Survey design techniques gather research data by presenting questions to a predefined group of participants. The method can collect qualitative and quantitative data. This is enabled through the use of open-ended and closed-ended questions. Survey designs can either be in paper form or online form. They contain structured questions requiring respondents to provide their answers based on personal experience. The research design’s nature allows a researcher to collect a huge amount of data within a short time.

Sources of Bias in RCTs, Survey Designs and Qualitative Research.

Research bias occurs when a researcher introduces a systematic inaccuracy in the sample data, thus distorting the research outcome. It might also occur when a researcher’s taste and opinion impact the study. The inaccuracies divert the research from its genuine conclusions to proving the researcher’s expectations. There are various potential causes of bias in research. For instance, in the RCTs, when participants are aware that they are part of the active group, their positive expectations may affect the results of the trials. Such prejudice is known as performance bias. Another significant type of bias in most research is information bias. This type of prejudice occurs in the recall, data collection, and recording and involves missing data.

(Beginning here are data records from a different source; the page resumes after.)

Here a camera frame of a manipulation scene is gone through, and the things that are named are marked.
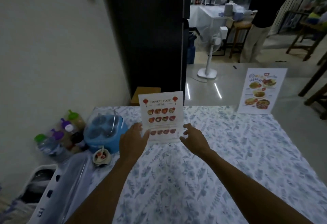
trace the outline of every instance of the black shirt
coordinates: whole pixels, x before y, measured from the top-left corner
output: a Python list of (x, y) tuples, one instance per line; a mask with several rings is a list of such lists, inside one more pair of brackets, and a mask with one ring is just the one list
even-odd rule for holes
[(258, 0), (258, 13), (255, 15), (252, 24), (256, 27), (270, 27), (275, 17), (286, 0)]

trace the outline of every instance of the white standing fan
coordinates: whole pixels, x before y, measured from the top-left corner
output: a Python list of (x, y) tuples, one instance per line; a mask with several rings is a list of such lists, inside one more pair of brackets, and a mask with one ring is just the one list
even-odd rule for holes
[(210, 68), (212, 53), (217, 51), (221, 45), (221, 32), (213, 28), (206, 27), (200, 35), (201, 46), (208, 53), (208, 61), (206, 68), (198, 71), (198, 76), (202, 78), (215, 78), (217, 71)]

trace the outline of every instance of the thai food menu
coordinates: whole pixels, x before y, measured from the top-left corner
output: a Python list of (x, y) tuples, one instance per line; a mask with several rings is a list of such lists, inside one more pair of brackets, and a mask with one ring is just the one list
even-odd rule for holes
[(149, 141), (177, 142), (183, 130), (183, 92), (139, 95), (143, 133), (150, 129)]
[(286, 68), (248, 68), (237, 112), (270, 114), (286, 72)]

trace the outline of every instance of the plastic lid
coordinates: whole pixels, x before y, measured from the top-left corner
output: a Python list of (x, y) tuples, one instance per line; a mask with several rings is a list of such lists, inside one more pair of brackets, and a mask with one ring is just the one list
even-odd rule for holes
[(80, 142), (83, 141), (83, 140), (84, 140), (83, 132), (76, 132), (76, 133), (74, 133), (73, 135), (71, 135), (71, 137), (70, 137), (70, 141), (71, 141), (73, 144), (80, 143)]
[(67, 125), (71, 125), (71, 122), (70, 121), (65, 121), (64, 118), (60, 118), (60, 120), (62, 121), (61, 126), (63, 127), (63, 129), (65, 129), (65, 127)]
[(65, 127), (65, 130), (66, 130), (67, 132), (71, 132), (71, 131), (74, 130), (74, 126), (73, 126), (72, 124), (68, 124), (68, 125)]
[(56, 131), (54, 128), (51, 129), (51, 131), (53, 132), (52, 137), (55, 138), (55, 140), (60, 140), (63, 138), (63, 136), (65, 135), (63, 132), (61, 131)]
[(47, 139), (47, 136), (45, 136), (44, 134), (38, 134), (34, 137), (34, 140), (36, 142), (42, 142), (45, 139)]
[(68, 110), (68, 111), (69, 111), (69, 115), (68, 115), (69, 120), (74, 120), (79, 117), (78, 113), (72, 112), (71, 110)]

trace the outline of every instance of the beige pants
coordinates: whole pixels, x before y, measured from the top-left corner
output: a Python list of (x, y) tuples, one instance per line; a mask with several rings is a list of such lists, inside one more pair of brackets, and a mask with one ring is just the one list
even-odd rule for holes
[(252, 25), (247, 34), (247, 38), (244, 43), (244, 47), (241, 53), (241, 63), (257, 63), (255, 59), (260, 53), (260, 50), (264, 44), (271, 27), (259, 28)]

In the RCTs, participants can drop out of the study before it ends. However, if the researcher fails to include the participants who opted out, it may lead to attrition bias. Another common type of prejudice is selection bias, which happens when there is a difference between the selected participant groups, in the aspect of the demographic data, especially in RCTs. A research study may become biased if the experimental variables influence the control variables. This type of prejudice is known as confounding bias. In addition, research may contain reporting bias if there exists a systematic difference between the reported research information and the unreported data. However, the potential study biases can be identified prior to conducting the study through the hierarchy of evidence, thus enhancing prevention measures.